Das gestrige Konzert in der Münchener Olympia-Halle war wieder einmal ein voller Erfolg. Das Haus war für westdeutsche Verhältnisse gut besucht, die Stimmung war großartig und die Künstler auf der Bühne wie immer sehr stark. Dabei hatten es die Musiker nicht leicht, das Münchener Publikum zu überzeugen, und vor allem "aufzutauen"... Manche der Besucher saßen wie angewurzelt auf ihren Stühlen, dass man sich gefragt hat: Warum seid Ihr bloß hergekommen?
Die Gruppe Karat wurde mit viel Beifall bedacht, und die "Zugabe"-Rufe veranlassten die Kapelle um Claudius Dreilich mehrmals zur Rückkehr auf die Bühne. Bei den Solisten Dirk Zöllner, IC Falkenberg und Veronika Fischer wurde man den Eindruck nicht los, dass sie es allesamt beim Publikum nicht leicht hatten. Ihre Performance war absolut großartig, nur der Funke wollte irgendwie nicht auf's Publikum überspringen. Erst a Ende des Auftritts von IC Falkenberg stand das Publikum für Applaus auf.
Ähnliche Erfahrungen mußte auch Silly machen, aber Anna Loos hat diese Klippe mit ihren Ansagen und ihrer starken Gesangsleistung meisterhaft umschifft. Besonderes Bonbon an diesem Abend (wie auch bei einigen Auftritten vorher schon) war Günther Fischer, der zusammen mit seiner Tochter "Solo Sunny" zum Vortrag brachte. Als letzter Show-Act des Abends konnte man - wie immer bei der Tour - die Puhdys erleben. Zu deren Auftritt durften dann auch die Zuschauer endlich nach vorne an die Bühne, was vorher nicht erlaubt war. Euch fehlt sicher ein Name in der Aufzählung aller Künstler, nämlich Ute Freudenberg. Sie war aufgrund eigener Termine nicht angereist, obwohl sie mit auf den ausgehängten Plakaten stand. Vom Veranstalter wurde aber versichert, dass es im Vorfeld schon feststand, dass Ute in München und heute in Riesa nicht mit dabei sein würde.
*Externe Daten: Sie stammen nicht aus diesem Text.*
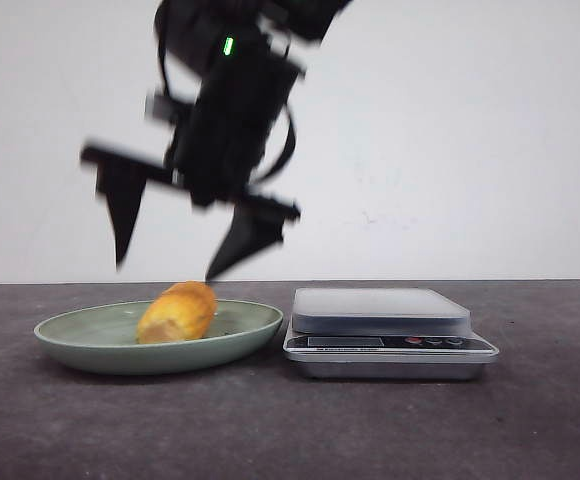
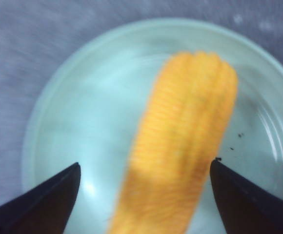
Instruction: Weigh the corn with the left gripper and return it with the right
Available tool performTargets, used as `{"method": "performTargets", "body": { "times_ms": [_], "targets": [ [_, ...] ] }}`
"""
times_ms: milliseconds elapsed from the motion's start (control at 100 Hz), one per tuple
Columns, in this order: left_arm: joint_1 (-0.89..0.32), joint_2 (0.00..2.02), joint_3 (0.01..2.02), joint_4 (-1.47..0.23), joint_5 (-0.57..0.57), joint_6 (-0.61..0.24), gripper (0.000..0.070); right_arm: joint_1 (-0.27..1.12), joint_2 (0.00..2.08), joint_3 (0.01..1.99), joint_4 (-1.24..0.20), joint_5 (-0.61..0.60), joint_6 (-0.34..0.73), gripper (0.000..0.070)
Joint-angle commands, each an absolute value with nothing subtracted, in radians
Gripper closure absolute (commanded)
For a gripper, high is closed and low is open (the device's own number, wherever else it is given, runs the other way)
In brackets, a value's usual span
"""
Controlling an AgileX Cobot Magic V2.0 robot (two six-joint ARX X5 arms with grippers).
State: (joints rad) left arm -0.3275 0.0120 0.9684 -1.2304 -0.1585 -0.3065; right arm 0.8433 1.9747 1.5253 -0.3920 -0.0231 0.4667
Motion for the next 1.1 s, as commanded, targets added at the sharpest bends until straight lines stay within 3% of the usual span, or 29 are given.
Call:
{"method": "performTargets", "body": {
  "times_ms": [0,440,840,1090],
  "targets": [
    [-0.328,0.007,0.98,-1.219,-0.161,-0.304,0.023,0.847,1.92,1.559,-0.4,-0.021,0.426,0.0162],
    [-0.328,0.007,0.98,-1.219,-0.161,-0.304,0.023,0.685,1.505,1.559,-0.793,0.159,0.194,0.0162],
    [-0.328,0.007,0.98,-1.219,-0.16,-0.304,0.023,0.389,1.156,1.558,-0.988,0.122,0.118,0.0162],
    [-0.328,0.007,0.98,-1.219,-0.16,-0.304,0.023,0.343,0.9,1.52,-1.057,0.105,0.112,0.0163]
  ]
}}
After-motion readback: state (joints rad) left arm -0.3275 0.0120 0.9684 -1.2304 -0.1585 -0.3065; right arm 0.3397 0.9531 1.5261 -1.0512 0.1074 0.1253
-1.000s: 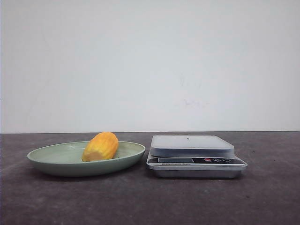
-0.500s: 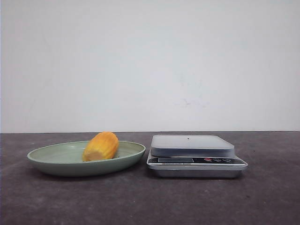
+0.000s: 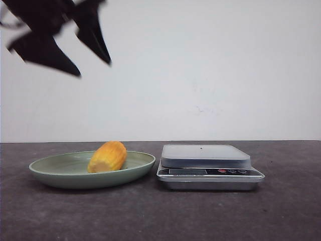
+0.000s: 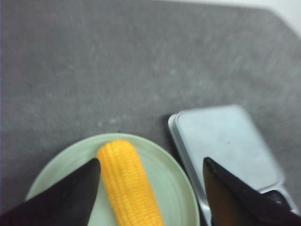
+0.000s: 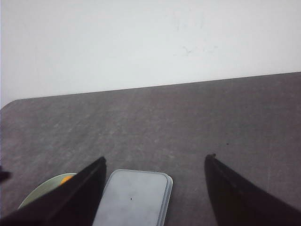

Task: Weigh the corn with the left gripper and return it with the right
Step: 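Lower the left gripper onto the yellow corn cob and close it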

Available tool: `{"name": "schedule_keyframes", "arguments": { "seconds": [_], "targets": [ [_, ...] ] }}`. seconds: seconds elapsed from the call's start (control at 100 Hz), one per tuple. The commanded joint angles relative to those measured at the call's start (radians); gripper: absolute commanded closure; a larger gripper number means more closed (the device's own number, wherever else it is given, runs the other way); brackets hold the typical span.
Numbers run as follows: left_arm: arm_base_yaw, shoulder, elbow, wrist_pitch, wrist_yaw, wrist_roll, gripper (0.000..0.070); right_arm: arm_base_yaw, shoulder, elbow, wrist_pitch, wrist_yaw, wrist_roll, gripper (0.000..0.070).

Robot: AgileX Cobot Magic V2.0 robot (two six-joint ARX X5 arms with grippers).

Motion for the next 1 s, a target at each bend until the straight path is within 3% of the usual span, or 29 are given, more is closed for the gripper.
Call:
{"name": "schedule_keyframes", "arguments": {
  "seconds": [0.0,0.21,0.59,0.99],
  "targets": [
    [-0.016,0.067,0.013,0.014,-0.014,0.009,0.03,0.004,0.003,0.019,0.006,-0.002,-0.011,0.0282],
    [-0.071,0.232,0.013,0.039,-0.034,0.006,0.0298,0.004,0.003,0.019,0.006,-0.002,-0.011,0.0281],
    [-0.114,0.325,0.013,0.041,-0.159,0.006,0.0292,0.004,0.003,0.019,-0.013,-0.003,-0.012,0.0281],
    [-0.113,0.378,0.013,0.021,-0.159,-0.012,0.0293,0.004,0.003,0.019,-0.011,-0.003,-0.011,0.0281]
  ]
}}
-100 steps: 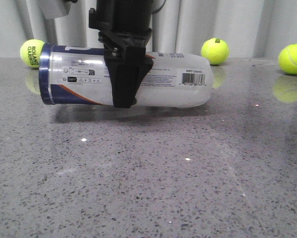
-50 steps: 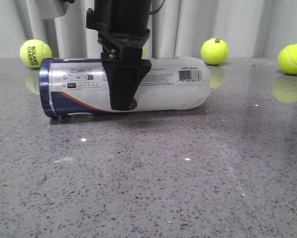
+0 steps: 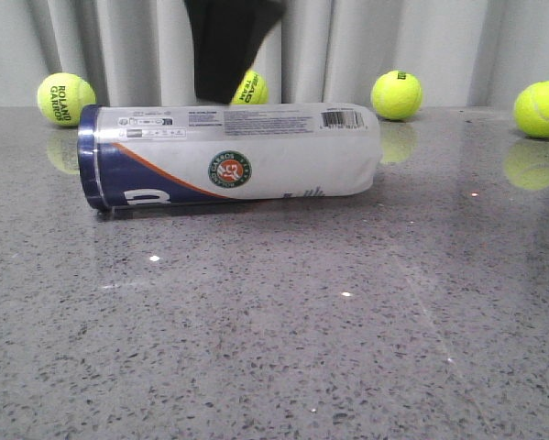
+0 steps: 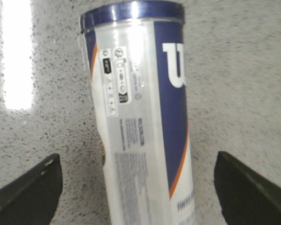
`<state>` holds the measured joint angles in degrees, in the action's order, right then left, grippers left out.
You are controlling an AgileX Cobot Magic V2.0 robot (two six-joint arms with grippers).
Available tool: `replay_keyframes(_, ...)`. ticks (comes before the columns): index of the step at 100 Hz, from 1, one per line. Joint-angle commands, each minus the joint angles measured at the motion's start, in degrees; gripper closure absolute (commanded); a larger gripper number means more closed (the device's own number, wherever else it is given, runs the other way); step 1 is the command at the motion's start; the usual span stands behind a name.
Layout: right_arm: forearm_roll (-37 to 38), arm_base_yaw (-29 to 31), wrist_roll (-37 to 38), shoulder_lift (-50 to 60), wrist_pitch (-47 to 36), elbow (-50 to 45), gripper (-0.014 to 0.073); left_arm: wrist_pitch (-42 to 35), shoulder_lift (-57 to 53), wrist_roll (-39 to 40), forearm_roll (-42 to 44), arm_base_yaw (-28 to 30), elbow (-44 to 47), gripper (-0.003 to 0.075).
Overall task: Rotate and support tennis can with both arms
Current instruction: 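Raise the right gripper away from the lying can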
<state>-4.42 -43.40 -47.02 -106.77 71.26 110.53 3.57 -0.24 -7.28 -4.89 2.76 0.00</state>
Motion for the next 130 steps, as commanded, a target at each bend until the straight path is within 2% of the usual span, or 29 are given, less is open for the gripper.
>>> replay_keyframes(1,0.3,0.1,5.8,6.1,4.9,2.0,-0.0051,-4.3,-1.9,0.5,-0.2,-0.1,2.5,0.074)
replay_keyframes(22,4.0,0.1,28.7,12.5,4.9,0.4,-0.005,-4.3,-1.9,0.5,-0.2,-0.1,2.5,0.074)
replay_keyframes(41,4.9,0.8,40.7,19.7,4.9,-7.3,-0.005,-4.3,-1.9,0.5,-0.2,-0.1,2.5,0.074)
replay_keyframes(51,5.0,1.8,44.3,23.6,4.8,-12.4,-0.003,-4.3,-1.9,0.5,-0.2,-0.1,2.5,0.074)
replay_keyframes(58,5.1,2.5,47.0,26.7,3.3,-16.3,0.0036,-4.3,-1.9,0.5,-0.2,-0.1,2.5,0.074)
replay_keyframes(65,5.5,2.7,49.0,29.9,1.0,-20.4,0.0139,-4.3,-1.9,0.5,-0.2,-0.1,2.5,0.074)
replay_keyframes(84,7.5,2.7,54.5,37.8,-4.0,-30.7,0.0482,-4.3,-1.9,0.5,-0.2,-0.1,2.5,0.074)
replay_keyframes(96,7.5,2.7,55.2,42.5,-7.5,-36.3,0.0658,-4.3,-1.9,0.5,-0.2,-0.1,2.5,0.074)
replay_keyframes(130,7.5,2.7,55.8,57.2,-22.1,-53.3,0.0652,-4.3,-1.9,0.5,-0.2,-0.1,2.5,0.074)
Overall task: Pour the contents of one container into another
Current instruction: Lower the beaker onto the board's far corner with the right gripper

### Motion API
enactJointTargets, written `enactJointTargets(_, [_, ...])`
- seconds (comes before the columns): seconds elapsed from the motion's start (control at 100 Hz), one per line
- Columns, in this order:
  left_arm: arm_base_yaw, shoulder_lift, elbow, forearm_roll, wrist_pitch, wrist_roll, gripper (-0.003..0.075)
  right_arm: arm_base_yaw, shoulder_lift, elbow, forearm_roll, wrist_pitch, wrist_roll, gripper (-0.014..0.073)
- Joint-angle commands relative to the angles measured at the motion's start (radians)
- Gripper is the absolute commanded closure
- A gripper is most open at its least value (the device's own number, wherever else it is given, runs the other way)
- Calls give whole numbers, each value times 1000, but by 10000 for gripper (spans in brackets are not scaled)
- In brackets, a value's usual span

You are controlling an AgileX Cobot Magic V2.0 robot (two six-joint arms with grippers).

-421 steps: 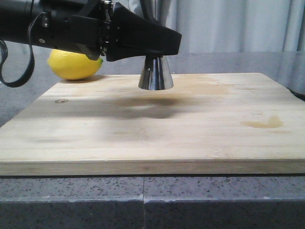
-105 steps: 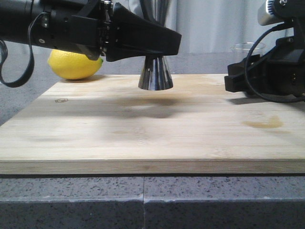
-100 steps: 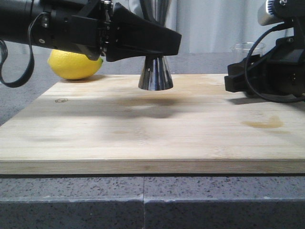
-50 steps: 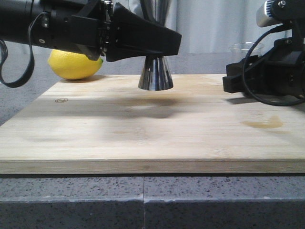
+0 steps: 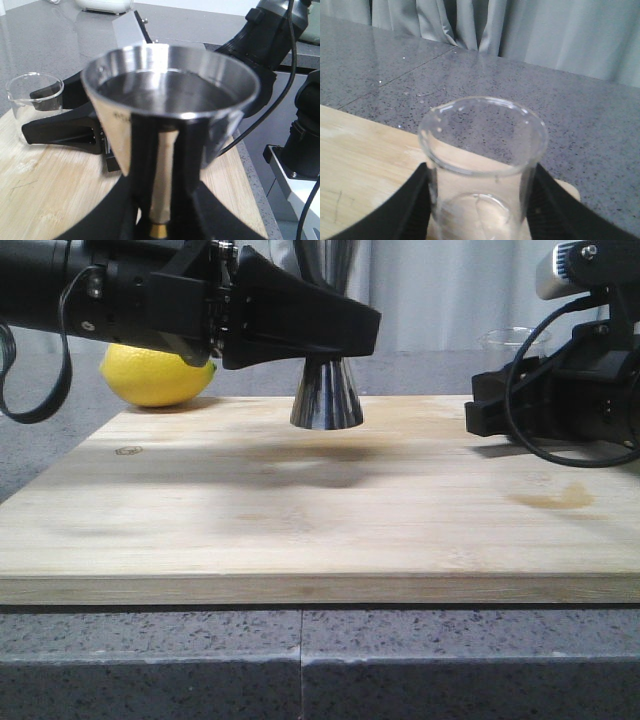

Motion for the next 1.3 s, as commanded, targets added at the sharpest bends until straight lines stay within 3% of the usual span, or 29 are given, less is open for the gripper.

Fazit des Abends: Man konnte zufrieden und mit einer gehörigen Portion Ostrock in Klassik nach Hause gehen. Es war ein gelungenes Konzert in einem Bundesland, das mit Ostrock soviel zu tun hat, wie der Papst mit dem Ballermann. Dass gerade dort soviele Leute in die Halle gelockt werden konnte, war schon beeindruckend und spricht für die Musik und deren Künstler! Einzige, dafür aber fette Enttäuschung war, dass am Anfang und am Ende des Konzerts der Titel "Wer die Rose ehrt" von allen Sängern vorgetragen worden ist. Dabei ist weder eingangs noch am Ende erwähnt worden, dass der Komponist dieses Liedes im letzten Monat verstorben ist.